Verse eight he says, “Food commends us not to God: neither, if we eat, are we
the better; neither, if we eat not, are we the worse.” So eating something that
had been offered to an idol, and you remember how it worked--the people bring
stuff to an idol, they’d give a third to the idol, burn a third and take a third
home. And the question was, “Could you eat the third you took home, if it’d been
offered to a pagan idol?” And of course, the Christians were having a problem
with this because the stuff that was offered to the idol would go out the back
door of the temple and be sold in a butcher shop that was run by the priests.
Could you eat meat that you bought in the butcher shop that had been offered to
an idol? Or if you went to a Gentile’s home and they fed you something that had
been offered to an idol, could you eat it? Well, the answer of course is there’s
nothing wrong.
Well, why then do you have the statement of Acts chapter 15 and verse 29? When
they were going out to do their missionary work in the Gentile world, the
statement there is this: verse 28, “it seemed good to the Holy Spirit and to
us,”--and this is the Jerusalem Council making a decision about behavior in
taking the message into Gentile areas--“to lay upon you no greater burden than
those necessary things.” In other words, we don’t want to make it legalistic,
but keep these in mind. “Abstain from things offered to idols.” Now stop there.
Why? If it is not wrong, and if an idol is nothing, why does he tell them to
abstain? Well the answer…go back to verse 19. “Wherefore, my judgment is that we
trouble not them who from among the Gentiles are turned to God,”--let’s not make
an issue about meats offered to idols—“but that we write unto them that they
abstain from pollutions of idols, and fornication, and things strangled, and
blood.” Why? “For Moses of old time hath in every city them that preach him,
being read in the synagogues every Sabbath day.” Why were they not to do this?

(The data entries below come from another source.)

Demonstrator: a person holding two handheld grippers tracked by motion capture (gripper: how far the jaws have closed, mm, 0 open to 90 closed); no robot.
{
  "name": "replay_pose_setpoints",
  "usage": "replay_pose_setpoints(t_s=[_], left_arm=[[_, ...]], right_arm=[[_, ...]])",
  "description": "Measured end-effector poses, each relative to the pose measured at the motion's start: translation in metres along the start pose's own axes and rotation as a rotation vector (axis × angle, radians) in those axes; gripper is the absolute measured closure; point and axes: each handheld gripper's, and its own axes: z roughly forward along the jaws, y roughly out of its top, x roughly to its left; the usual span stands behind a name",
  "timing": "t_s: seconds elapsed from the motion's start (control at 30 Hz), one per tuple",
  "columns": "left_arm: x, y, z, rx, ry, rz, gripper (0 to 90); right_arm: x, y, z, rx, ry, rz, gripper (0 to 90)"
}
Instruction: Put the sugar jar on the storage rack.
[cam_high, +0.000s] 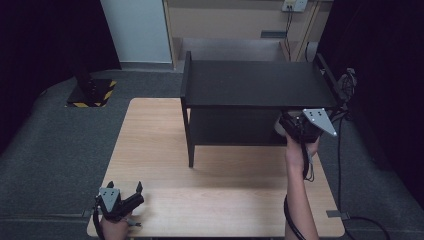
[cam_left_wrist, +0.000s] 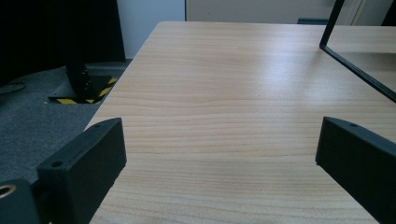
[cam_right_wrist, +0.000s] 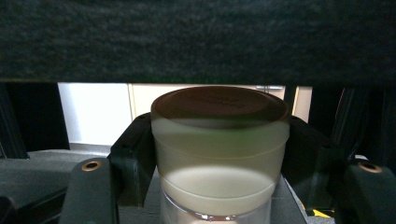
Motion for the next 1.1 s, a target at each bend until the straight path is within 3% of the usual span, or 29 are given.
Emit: replay_pose_setpoints(t_s=[0.7,0.87,1.1], left_arm=[[0.001,0.000,0.000,0.000,-0.001,-0.005,0.8],[0.001,0.000,0.000,-0.001,-0.002,-0.005,0.9],[0.001,0.000,-0.001,-0.003,-0.006,-0.006,0.9]], right_arm=[[-0.005,-0.002,0.001,-0.002,0.012,0.011,33.0],[0.002,0.002,-0.007,-0.025,-0.019,-0.003,26.7],[0.009,0.004,-0.017,-0.027,-0.043,-0.011,11.0]])
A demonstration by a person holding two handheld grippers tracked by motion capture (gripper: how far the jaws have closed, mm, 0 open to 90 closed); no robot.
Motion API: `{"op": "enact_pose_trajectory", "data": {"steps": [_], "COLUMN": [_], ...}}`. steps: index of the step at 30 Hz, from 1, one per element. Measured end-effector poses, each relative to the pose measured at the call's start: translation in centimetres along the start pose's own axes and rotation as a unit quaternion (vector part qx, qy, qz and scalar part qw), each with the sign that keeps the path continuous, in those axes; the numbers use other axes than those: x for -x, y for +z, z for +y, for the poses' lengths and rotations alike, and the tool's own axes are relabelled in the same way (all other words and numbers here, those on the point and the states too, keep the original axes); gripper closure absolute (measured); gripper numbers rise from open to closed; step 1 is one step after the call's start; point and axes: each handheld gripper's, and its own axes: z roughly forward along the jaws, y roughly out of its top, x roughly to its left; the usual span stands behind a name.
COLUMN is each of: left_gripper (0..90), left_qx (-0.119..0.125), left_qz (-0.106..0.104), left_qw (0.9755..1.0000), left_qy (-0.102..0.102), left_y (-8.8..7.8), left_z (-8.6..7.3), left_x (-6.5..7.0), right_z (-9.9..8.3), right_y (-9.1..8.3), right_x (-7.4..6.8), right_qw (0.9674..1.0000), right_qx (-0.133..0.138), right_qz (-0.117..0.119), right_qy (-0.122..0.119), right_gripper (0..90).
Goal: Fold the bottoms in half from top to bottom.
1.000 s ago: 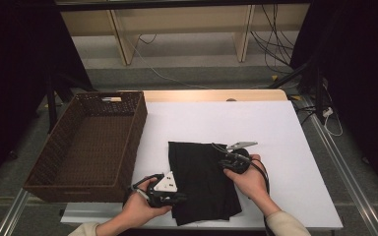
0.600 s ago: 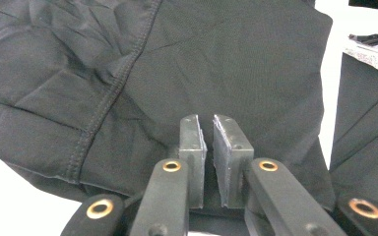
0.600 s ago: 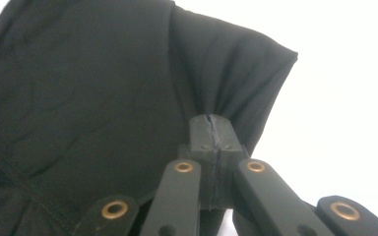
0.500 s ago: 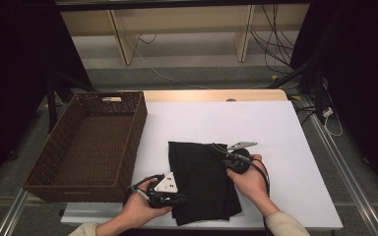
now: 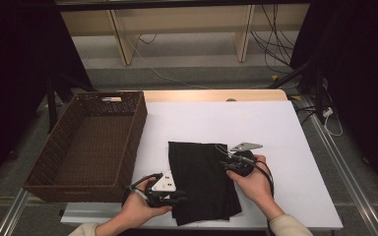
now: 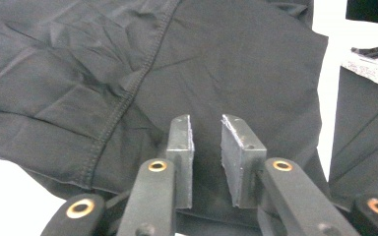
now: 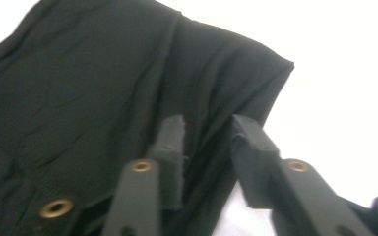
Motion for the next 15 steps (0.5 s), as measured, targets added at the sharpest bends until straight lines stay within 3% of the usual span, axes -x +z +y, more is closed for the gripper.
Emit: {"op": "enact_pose_trajectory", "data": {"steps": [5, 15], "left_gripper": [69.3, 57.4], "left_qx": [0.013, 0.04], "left_qz": [0.007, 0.045], "left_qw": [0.9999, 0.9981], "left_qy": [0.003, -0.01], "left_y": [-0.4, -1.1], "left_z": [0.0, -0.1], "left_x": [-0.1, -0.8], "right_z": [-0.2, -1.3], "right_y": [-1.2, -2.9], "right_x": [-0.1, -1.2], "right_qw": [0.9991, 0.998], "right_qx": [0.035, 0.041], "right_qz": [0.011, 0.03], "right_qy": [-0.021, -0.037], "right_gripper": [52.6, 43.6]}}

For the sake of whom? For the sake of the Jews who would be offended, right?
So you just have the same principle that you have in 8-10 of First Corinthians. Some things are not wrong, but we don’t do them for the sake of folks that might be offended. And those things would very definitely have offended the Jews in the community, and if the Gentile church did those things, they would lose the opportunity to witness to those Jewish people.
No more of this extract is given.